━━━ Available data ━━━
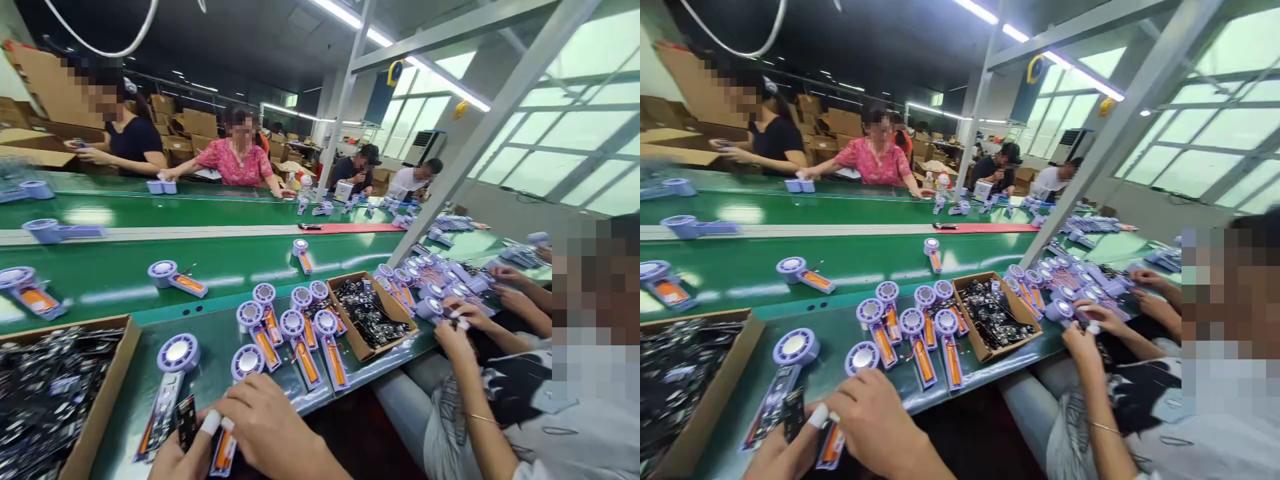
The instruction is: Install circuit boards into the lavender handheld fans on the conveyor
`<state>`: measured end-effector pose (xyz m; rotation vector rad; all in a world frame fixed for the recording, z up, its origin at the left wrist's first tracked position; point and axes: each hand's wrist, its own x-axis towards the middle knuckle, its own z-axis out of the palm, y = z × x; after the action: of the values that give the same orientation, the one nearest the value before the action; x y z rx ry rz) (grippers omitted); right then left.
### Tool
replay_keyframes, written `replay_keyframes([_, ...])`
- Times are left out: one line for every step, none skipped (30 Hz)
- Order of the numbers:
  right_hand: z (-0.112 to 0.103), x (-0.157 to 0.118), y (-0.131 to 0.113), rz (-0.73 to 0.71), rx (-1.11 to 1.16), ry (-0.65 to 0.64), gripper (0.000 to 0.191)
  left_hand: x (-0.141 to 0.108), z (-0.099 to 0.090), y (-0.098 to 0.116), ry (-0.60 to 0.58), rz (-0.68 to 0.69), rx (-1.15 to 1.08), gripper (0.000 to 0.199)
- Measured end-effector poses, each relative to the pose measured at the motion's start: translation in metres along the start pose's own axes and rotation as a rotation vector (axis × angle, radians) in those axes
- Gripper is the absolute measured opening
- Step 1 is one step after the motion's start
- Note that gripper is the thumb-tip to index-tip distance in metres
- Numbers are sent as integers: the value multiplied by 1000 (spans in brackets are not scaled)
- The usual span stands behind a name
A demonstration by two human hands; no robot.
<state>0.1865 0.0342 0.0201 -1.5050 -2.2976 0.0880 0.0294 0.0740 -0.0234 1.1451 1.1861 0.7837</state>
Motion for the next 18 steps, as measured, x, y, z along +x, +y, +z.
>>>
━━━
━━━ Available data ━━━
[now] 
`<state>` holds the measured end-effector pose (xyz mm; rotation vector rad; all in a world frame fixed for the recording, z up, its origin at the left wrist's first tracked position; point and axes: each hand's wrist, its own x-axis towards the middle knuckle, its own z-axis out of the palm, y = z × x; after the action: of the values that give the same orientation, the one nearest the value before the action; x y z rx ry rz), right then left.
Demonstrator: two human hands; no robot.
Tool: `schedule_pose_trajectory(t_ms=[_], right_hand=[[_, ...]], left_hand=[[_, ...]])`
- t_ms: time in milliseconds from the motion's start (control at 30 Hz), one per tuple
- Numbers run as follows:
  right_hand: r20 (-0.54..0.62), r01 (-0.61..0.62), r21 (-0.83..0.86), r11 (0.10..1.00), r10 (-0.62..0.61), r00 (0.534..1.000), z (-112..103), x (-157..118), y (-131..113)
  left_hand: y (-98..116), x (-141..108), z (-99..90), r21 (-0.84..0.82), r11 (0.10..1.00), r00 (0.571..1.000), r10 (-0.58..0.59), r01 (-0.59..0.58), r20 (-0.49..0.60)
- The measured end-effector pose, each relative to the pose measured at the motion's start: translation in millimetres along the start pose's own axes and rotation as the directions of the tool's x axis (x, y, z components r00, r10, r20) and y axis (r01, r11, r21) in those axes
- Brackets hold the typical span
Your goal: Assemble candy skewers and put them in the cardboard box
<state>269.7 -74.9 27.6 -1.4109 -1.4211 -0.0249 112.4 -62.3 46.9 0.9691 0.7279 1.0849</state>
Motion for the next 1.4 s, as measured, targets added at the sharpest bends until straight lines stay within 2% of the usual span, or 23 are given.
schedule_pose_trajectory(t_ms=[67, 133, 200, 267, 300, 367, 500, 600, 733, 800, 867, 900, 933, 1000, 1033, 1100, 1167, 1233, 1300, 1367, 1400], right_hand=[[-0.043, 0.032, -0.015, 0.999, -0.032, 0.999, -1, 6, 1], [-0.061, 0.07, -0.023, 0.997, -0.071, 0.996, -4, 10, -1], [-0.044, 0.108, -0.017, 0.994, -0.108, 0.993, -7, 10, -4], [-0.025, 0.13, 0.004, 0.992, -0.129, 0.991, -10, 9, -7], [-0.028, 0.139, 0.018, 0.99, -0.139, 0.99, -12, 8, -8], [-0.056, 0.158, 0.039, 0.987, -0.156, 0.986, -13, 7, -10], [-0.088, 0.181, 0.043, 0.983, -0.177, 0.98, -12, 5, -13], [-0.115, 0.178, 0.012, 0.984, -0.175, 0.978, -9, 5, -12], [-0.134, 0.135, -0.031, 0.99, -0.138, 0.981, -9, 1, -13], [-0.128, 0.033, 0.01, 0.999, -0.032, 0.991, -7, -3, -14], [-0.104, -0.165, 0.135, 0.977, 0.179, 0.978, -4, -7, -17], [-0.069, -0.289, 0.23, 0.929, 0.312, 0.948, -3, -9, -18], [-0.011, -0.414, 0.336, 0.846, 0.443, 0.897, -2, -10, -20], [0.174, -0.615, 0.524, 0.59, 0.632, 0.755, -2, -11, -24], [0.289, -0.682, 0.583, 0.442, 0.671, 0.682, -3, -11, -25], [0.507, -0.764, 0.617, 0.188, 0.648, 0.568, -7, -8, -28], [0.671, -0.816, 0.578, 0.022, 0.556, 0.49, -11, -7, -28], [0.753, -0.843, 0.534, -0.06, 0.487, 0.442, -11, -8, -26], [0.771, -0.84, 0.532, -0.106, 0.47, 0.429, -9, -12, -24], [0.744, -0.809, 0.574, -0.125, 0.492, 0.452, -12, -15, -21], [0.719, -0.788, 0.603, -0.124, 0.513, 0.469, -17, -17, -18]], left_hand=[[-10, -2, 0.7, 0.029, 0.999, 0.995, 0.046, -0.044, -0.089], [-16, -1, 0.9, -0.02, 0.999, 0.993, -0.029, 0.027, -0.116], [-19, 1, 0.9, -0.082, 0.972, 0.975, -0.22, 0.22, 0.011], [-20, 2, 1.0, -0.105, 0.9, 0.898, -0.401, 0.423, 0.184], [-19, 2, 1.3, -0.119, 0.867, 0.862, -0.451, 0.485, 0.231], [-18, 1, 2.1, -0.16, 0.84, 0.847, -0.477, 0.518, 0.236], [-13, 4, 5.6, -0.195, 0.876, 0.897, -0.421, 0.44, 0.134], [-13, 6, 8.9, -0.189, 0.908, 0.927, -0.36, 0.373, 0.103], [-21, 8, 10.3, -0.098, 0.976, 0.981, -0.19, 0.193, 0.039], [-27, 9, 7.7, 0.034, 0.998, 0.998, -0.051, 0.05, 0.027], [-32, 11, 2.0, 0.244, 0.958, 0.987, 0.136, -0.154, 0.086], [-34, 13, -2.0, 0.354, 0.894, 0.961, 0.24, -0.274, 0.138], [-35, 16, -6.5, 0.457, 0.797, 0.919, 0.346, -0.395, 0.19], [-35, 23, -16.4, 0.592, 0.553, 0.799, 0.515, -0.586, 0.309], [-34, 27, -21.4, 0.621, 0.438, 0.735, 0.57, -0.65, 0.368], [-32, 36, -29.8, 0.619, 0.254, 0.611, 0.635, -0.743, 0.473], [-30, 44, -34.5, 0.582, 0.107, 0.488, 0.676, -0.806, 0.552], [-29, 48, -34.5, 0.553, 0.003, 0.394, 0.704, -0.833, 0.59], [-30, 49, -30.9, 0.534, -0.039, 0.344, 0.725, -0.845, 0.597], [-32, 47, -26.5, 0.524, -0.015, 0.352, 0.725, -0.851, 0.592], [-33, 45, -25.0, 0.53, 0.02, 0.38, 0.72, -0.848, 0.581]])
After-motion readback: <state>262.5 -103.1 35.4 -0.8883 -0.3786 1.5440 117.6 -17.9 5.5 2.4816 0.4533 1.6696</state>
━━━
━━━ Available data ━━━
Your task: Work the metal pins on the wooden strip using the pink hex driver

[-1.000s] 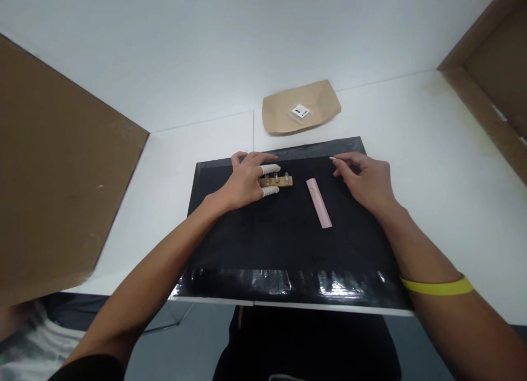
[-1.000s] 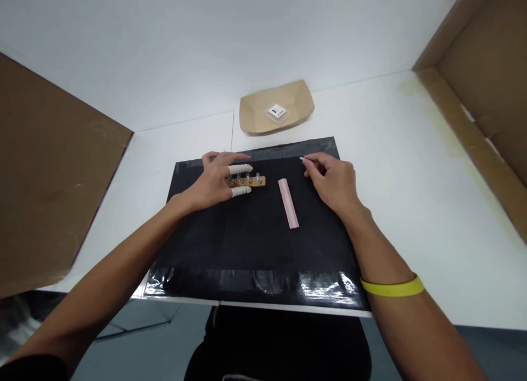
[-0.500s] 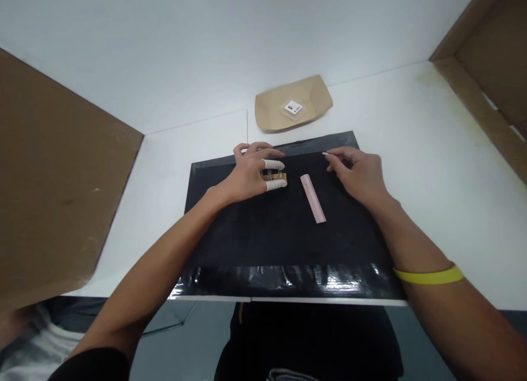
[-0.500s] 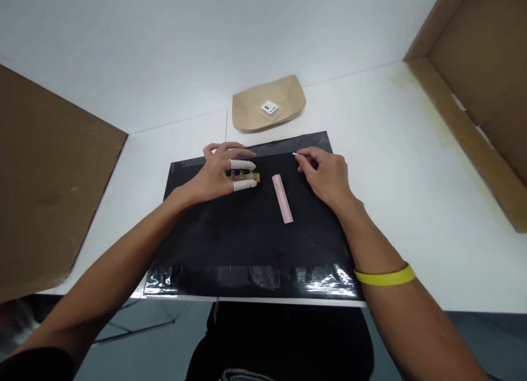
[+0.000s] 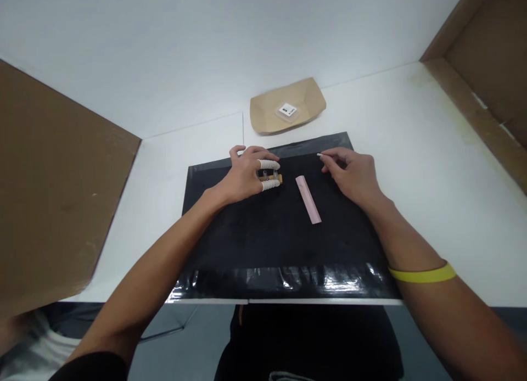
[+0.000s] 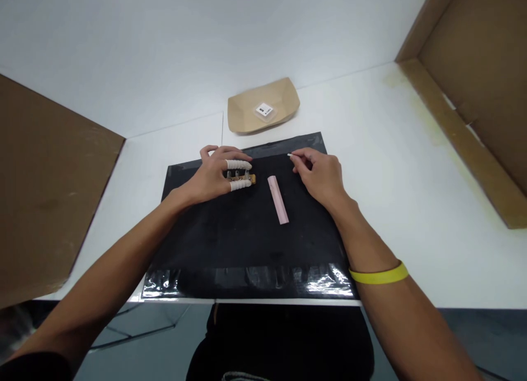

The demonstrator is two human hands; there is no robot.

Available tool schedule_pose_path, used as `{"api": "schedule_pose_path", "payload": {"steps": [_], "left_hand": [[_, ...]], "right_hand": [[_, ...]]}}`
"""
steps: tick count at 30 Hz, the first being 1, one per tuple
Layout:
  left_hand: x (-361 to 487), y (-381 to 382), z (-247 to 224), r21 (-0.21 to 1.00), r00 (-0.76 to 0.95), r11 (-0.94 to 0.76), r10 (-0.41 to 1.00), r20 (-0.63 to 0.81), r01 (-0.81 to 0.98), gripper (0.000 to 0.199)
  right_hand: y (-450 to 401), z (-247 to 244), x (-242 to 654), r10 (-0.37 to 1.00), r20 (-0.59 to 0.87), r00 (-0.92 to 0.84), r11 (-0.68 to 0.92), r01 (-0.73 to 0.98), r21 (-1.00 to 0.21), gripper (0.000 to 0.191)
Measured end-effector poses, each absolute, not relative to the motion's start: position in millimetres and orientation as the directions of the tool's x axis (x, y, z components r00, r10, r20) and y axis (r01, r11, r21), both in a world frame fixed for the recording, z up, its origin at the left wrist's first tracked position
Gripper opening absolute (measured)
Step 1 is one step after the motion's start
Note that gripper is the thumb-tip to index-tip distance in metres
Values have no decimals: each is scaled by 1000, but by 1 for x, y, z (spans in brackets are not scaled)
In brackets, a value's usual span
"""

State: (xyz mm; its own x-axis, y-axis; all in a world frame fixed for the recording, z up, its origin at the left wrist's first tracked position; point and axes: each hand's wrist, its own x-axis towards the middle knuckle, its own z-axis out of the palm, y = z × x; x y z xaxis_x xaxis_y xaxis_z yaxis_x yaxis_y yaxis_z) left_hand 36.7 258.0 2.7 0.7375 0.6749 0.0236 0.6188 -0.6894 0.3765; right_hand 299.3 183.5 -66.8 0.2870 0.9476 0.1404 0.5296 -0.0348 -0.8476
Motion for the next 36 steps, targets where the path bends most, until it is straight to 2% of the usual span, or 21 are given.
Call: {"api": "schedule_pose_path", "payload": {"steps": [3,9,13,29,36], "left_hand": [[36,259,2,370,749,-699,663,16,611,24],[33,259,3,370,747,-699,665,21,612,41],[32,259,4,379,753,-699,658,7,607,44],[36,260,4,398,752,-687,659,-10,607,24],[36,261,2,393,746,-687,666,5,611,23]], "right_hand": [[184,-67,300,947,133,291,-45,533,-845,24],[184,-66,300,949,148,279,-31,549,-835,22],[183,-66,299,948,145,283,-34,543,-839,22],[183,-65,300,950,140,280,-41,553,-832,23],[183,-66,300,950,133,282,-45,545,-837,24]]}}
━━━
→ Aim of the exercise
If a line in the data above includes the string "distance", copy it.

→ Response area
- Note that gripper is the thumb-tip to index-tip distance in metres
Note that gripper is the thumb-tip to index-tip distance in metres

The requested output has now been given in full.